Work order.
For the records that follow, work out how many lines include "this" and give only that count.

Dataset entries
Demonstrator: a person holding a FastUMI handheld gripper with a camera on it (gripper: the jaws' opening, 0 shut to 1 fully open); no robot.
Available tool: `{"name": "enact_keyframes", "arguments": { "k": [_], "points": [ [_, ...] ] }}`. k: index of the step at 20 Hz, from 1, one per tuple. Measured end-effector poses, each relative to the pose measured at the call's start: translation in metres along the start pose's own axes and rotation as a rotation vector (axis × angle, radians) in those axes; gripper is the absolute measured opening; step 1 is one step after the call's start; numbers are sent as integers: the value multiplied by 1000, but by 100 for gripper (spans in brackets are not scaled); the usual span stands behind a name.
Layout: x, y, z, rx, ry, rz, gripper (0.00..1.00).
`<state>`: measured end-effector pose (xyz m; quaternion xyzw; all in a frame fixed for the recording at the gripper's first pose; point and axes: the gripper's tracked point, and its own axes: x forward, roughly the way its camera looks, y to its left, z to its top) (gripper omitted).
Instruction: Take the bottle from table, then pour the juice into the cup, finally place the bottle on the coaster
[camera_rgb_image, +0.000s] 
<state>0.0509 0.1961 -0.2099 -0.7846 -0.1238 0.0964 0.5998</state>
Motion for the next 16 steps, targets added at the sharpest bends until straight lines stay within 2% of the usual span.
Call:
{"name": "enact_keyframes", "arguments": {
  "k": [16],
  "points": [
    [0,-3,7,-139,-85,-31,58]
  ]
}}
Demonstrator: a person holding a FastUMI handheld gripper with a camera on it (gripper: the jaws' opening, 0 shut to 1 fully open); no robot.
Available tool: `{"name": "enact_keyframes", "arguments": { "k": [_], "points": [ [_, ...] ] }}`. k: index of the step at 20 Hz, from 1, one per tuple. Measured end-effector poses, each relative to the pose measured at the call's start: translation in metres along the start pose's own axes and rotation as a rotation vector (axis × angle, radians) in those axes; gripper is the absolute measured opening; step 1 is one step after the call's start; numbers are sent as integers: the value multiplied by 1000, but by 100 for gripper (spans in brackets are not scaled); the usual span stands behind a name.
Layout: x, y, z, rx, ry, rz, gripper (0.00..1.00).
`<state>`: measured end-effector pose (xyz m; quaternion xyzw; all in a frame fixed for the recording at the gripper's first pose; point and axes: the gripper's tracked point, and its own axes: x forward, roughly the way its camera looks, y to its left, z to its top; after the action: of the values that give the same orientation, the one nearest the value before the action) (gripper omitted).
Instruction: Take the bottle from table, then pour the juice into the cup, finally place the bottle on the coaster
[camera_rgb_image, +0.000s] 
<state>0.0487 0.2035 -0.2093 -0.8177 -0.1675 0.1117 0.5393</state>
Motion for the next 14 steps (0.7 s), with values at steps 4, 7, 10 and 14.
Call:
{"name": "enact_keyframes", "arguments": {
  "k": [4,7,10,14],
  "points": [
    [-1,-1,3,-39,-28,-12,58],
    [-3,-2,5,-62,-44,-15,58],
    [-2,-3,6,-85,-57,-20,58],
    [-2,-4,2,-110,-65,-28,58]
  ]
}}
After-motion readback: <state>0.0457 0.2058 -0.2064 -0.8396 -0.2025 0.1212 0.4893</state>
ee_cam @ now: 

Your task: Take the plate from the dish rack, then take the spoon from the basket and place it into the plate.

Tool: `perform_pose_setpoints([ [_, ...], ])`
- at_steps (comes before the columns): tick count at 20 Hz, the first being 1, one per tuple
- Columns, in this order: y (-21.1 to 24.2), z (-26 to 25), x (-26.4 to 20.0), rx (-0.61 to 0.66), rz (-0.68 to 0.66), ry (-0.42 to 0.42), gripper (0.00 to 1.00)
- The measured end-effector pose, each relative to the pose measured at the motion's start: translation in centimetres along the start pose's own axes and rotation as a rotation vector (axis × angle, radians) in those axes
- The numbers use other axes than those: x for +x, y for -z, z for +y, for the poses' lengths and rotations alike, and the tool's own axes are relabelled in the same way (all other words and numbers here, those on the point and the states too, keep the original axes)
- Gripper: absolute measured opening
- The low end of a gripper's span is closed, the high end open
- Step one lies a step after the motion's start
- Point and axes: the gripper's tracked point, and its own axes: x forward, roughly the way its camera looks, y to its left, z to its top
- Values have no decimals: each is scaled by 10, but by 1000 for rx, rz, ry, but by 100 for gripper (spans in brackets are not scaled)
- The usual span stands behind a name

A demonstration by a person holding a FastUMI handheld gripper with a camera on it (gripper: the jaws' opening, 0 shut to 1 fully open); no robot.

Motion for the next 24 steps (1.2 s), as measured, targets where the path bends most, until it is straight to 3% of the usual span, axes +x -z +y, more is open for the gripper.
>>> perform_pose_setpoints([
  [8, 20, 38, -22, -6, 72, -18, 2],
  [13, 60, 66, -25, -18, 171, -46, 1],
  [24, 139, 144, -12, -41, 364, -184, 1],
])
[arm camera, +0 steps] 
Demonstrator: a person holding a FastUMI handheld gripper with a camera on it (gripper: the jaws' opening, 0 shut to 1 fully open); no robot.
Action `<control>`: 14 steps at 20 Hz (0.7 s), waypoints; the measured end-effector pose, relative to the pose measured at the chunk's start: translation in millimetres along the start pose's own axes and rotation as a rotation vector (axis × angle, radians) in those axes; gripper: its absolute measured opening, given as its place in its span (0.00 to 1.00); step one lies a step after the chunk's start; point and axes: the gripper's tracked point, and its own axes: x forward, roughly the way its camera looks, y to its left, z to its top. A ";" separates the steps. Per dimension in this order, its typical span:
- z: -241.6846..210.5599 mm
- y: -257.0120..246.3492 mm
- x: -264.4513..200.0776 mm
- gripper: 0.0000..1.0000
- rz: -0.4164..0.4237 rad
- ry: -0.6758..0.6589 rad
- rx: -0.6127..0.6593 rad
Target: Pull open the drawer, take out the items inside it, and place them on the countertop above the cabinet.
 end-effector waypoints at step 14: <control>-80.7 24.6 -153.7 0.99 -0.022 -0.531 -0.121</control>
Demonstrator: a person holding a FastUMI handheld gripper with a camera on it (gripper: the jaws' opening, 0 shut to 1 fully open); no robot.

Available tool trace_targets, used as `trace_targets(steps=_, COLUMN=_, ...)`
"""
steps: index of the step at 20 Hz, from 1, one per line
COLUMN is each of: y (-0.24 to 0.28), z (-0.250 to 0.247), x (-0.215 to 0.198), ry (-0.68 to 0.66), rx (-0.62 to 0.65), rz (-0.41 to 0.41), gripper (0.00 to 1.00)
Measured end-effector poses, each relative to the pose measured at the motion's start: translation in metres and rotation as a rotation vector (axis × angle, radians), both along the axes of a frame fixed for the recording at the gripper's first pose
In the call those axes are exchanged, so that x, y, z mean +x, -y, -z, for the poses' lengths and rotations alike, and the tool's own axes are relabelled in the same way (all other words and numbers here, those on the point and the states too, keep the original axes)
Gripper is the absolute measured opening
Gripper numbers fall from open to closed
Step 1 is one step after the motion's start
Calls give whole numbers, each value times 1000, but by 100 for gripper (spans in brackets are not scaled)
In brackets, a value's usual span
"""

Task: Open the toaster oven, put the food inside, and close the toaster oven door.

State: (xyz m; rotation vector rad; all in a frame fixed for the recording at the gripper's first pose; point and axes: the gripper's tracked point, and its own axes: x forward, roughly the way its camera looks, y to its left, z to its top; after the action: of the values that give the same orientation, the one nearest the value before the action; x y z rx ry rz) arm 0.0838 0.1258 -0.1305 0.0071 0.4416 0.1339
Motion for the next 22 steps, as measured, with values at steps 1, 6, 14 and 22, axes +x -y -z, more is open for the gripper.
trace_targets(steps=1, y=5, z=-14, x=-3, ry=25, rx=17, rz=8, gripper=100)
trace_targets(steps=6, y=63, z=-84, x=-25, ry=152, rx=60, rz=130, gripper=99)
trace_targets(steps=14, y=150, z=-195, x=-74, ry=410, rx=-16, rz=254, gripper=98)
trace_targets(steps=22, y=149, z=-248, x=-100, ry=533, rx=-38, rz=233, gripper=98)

Answer area.
2